(Exercise brief) The number of lines holding "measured" in the listing below is all you should give.

(Stored data)
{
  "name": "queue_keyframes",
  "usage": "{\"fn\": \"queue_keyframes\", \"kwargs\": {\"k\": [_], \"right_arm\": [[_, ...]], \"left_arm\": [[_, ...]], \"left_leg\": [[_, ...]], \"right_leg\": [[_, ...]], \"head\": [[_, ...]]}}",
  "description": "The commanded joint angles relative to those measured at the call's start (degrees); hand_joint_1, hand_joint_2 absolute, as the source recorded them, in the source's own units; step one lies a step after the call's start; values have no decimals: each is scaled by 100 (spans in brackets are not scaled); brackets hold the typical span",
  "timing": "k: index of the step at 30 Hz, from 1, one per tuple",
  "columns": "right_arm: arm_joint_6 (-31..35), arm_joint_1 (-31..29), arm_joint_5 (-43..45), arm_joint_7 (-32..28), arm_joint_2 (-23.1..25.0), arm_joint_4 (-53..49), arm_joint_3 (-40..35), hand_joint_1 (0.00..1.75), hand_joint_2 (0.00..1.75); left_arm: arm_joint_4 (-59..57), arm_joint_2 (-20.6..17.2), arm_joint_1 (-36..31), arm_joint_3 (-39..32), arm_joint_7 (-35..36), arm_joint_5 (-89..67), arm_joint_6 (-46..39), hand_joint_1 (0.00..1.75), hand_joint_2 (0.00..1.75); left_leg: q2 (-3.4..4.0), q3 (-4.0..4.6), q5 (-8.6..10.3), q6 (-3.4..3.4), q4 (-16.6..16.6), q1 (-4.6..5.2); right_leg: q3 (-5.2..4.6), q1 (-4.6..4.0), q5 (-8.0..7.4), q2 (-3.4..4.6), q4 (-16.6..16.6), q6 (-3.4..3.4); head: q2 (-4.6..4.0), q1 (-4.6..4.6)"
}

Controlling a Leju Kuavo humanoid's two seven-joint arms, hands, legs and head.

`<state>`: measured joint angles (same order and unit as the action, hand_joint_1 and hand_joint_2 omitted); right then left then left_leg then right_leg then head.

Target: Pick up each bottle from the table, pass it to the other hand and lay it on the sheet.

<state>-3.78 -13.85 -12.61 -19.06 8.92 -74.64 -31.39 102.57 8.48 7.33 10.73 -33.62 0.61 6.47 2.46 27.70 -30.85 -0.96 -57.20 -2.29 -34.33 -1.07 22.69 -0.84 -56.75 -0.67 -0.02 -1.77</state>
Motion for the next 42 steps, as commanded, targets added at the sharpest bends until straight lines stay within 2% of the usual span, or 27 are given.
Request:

(Output for this task) 2